Pada metode-metode yang menekankan relaksasi otot, fasilitator meminta pasien untuk
memfokuskan diri ke kelompok otot yang berbeda dan secara voluntary mengontraksikan
dan melemaskan otot-otot tersebut secara beruruitan. Cara lain untuk menginduksi
relaksasi adalah olahraga bernafas dalam, meditasi, dan mendengarkan music-musik yang
menenangkan. Teknik-teknik relaksasi akan mengurangi rasa cemas, ketegangan otot,
dan stres emosi sehingga memutuskan siklus nyeri-stres-nyeri, saat nyeri dan stress aling
memperkuat (Price, 2013).
Teknik-teknik pengalihan mengurangi nyeri dengan memfokuskan perhatian pasien pada
stimulus lain dan menjauhi nyeri. Menonton tv, membaca buku, mendengarkan music,
dan melakukan percakapan adalah contoh-contoh umum pengalihan. Penciptaan
khayalan dengan tuntunan adalah suatu bentuk pengalihan fasilitator yng mendorong
pasien untuk memvisualisasikan atau memikirkan pemandangan atau sensasi yang
menyenangkan untuk mengalihkan perhatian menjauhi nyeri. Teknik ini sering
dikombinasikan dengan relaksasi. Hypnosis adalah suatu metode kognitif yang
bergantung pada bagaimana memfokuskan perhatian pasien menjauhi nyeri; metode ini
juga bergantung pada kemampuan baying-bayang yang paling konstruktif. Intervensi
pengalihan paling efektif apabila digunakan untuk nyeri akut tetapi juga dapat efektif
pada nyeri kronik. Kemampuan intervensi pengalihan untuk meredakan nyeri didasarkan
pada teori bahwa apabila terdapat dua rangsangan yang terpisah, focus pada salah satu
akan mengilangkan focus pada yang lain, namun semakin besar rasa nyeri, semakin
kompleks rangsangan pengalihan yang harus diberikan (Price, 2013).
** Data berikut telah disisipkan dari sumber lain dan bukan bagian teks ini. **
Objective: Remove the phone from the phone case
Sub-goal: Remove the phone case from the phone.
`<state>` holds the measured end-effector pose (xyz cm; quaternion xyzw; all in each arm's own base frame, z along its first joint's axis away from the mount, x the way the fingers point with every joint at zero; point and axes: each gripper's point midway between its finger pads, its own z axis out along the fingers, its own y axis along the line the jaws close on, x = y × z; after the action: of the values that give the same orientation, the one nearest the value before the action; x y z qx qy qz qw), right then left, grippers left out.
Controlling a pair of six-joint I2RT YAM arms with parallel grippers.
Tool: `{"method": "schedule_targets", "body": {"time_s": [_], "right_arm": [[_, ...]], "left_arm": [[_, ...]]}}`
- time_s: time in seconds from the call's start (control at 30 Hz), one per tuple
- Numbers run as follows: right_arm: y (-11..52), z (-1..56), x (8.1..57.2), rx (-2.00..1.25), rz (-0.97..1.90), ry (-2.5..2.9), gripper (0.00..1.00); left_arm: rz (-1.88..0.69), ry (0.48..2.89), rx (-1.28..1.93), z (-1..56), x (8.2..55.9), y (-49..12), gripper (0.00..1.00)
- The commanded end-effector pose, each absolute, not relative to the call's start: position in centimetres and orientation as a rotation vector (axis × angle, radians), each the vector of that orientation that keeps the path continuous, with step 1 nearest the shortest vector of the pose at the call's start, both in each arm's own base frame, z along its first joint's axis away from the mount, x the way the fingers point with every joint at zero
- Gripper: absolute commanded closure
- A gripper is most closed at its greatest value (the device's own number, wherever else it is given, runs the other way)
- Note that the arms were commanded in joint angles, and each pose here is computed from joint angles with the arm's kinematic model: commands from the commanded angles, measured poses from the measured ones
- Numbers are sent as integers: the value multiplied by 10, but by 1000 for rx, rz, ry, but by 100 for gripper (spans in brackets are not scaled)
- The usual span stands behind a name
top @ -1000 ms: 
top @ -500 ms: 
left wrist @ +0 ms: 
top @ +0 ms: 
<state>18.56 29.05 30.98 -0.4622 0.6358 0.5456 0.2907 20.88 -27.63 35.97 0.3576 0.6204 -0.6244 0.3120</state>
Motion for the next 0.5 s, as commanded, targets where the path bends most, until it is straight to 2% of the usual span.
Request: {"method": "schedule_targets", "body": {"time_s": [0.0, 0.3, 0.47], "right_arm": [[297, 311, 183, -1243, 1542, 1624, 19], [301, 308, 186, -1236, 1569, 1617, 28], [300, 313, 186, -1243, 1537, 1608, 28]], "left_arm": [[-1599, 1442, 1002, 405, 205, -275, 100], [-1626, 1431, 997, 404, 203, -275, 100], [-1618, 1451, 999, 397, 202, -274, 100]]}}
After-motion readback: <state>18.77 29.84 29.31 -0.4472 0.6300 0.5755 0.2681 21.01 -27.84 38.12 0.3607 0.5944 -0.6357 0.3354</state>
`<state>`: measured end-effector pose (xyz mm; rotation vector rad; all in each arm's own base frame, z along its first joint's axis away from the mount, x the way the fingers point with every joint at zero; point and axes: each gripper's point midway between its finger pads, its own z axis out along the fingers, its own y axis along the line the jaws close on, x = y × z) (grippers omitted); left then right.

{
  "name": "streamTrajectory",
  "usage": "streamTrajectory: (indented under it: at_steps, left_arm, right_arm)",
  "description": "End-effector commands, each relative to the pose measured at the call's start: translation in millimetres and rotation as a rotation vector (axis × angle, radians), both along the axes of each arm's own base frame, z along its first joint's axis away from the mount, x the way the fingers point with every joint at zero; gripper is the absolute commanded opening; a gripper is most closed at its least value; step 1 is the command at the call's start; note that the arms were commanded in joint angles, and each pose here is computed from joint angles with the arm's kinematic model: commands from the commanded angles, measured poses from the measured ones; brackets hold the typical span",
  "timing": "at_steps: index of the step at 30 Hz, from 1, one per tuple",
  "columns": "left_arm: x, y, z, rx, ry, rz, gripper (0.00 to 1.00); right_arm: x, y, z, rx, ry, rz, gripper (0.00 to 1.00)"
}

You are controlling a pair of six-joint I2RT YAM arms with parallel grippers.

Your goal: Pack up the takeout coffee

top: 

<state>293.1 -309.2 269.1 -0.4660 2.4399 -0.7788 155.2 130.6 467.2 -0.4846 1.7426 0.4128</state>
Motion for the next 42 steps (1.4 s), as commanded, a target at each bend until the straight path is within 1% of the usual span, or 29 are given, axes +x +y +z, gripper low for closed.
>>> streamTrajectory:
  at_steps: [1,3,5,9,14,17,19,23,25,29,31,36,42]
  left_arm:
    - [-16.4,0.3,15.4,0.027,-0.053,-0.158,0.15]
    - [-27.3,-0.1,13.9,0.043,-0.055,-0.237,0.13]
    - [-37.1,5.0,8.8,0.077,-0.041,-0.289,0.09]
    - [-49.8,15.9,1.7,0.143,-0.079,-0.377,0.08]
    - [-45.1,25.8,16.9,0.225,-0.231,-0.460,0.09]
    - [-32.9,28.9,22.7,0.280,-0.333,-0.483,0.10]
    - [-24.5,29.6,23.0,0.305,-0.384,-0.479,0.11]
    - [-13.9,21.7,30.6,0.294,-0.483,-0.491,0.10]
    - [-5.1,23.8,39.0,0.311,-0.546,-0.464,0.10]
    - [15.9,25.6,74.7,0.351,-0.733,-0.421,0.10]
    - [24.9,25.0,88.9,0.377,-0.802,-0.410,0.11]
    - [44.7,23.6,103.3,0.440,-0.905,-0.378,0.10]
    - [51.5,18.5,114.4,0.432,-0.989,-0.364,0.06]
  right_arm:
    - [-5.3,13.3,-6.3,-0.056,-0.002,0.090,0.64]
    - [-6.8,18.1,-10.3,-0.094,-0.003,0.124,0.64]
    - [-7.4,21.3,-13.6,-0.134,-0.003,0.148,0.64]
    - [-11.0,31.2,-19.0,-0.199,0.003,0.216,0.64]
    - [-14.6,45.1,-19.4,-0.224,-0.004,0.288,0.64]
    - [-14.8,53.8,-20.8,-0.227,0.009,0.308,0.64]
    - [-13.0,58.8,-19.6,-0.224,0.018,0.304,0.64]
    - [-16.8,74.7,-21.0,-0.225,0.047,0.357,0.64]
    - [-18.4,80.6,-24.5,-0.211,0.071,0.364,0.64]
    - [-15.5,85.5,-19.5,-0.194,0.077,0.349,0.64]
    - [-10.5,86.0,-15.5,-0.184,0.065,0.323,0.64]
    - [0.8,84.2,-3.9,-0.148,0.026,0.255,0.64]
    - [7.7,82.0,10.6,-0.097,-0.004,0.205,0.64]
Umpan-umpan hayati adalah suatu teknik yang bergantung pada kemampuan untuk
memberikan ukuran-ukuran terhadap parameter fisiologik tertentu kepada pasien
sehingga pasien dapat belajar mengendalikan parameter tersebut termasuk suhu kulit,
ketegangan otot, kecepatan denyut jantung, tekanan darah, dan gelombang otak. Alat
umpan balik hayati mengubah parameter-parameter fisiologik menjadi sinyal visual yang
dilihat oleh pasien. Pasien mula-mula dikenalkan kepada respon yang berkaitan dengan
stress seperti meningkatkan ketegangan otot, denyut jantung, atau tekanan darah dan
kemudia diajari bagaimana mengendalikan respon-respon ini melalui citra visual,
bernafas dalam, atau olahraga relaksasi. Biasanya diperlukan beberapa sesi sebelum
pasien dapat belajar mengendalikan respon mereka. Walaupun umpan balik hayati telah
digunakan untuk mengatasi berbagai masalah nyeri kronik, namun pemakaian metode ini
paling sering adalah untuk mengobati nyeri kepala. Tidak jelas bagaimana umpan balik
hayati mengurangi nyeri. Factor-faktor yang mungkin berperan memberi efek
menguntungkan adalah relaksasi otot, berkurangnya rasa cemas, pengalihan, dan adanya
perasaan peningkatan kemampuan mengendalikan gejala (Price, 2013).